▶ _INSTRUCTIONS TO FOLLOW_
The whole listing below needs to be retyped without a single change.

________________

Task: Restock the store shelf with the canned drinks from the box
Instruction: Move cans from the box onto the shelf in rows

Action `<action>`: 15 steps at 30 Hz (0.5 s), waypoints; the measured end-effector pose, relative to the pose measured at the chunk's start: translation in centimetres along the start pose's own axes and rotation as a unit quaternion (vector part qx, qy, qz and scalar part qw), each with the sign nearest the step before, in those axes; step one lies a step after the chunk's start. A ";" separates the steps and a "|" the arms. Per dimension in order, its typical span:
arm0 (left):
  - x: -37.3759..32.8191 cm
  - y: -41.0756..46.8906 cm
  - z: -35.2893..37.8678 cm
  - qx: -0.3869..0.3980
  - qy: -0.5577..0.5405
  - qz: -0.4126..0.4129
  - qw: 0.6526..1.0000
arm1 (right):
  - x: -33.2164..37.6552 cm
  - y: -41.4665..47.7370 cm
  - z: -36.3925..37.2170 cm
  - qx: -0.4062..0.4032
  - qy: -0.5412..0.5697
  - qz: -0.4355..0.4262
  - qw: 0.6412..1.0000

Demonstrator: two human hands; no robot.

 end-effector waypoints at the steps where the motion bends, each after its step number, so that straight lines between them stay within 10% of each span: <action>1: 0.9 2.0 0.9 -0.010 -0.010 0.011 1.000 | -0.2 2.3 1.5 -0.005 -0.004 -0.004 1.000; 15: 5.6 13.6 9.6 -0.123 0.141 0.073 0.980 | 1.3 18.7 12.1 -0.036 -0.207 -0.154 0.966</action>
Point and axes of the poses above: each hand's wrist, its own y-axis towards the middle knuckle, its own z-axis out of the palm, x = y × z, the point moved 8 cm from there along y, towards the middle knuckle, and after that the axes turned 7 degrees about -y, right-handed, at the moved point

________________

▶ _REPLY TO THE EXERCISE_
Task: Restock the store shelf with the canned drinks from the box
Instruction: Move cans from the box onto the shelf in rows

Action `<action>`: 15 steps at 30 Hz (0.5 s), waypoints; the measured end-effector pose, relative to the pose measured at the chunk's start: translation in centimetres along the start pose's own axes and rotation as a unit quaternion (vector part qx, qy, qz and scalar part qw), each with the sign nearest the step before, in those axes; step one lies a step after the chunk's start. A ";" separates the steps and a "|" the arms. Per dimension in order, its typical span:
arm0 (left):
  - x: -37.3759..32.8191 cm
  - y: -41.0756..46.8906 cm
  - z: -35.2893..37.8678 cm
  - qx: -0.3869..0.3980
  - qy: -0.5577..0.5405
  - qz: -0.4126..0.4129
  - qw: 0.6526..1.0000
arm1 (right):
  - x: -33.2164..37.6552 cm
  - y: -41.4665..47.7370 cm
  - z: -36.3925..37.2170 cm
  - qx: -0.4062..0.4032
  - qy: -0.5412..0.5697
  - qz: -0.4355..0.4262
  - qw: 0.6412..1.0000

Demonstrator: two human hands; no robot.

 end-effector waypoints at the steps where the motion bends, each after its step number, so that straight lines between them stay within 10% of each span: <action>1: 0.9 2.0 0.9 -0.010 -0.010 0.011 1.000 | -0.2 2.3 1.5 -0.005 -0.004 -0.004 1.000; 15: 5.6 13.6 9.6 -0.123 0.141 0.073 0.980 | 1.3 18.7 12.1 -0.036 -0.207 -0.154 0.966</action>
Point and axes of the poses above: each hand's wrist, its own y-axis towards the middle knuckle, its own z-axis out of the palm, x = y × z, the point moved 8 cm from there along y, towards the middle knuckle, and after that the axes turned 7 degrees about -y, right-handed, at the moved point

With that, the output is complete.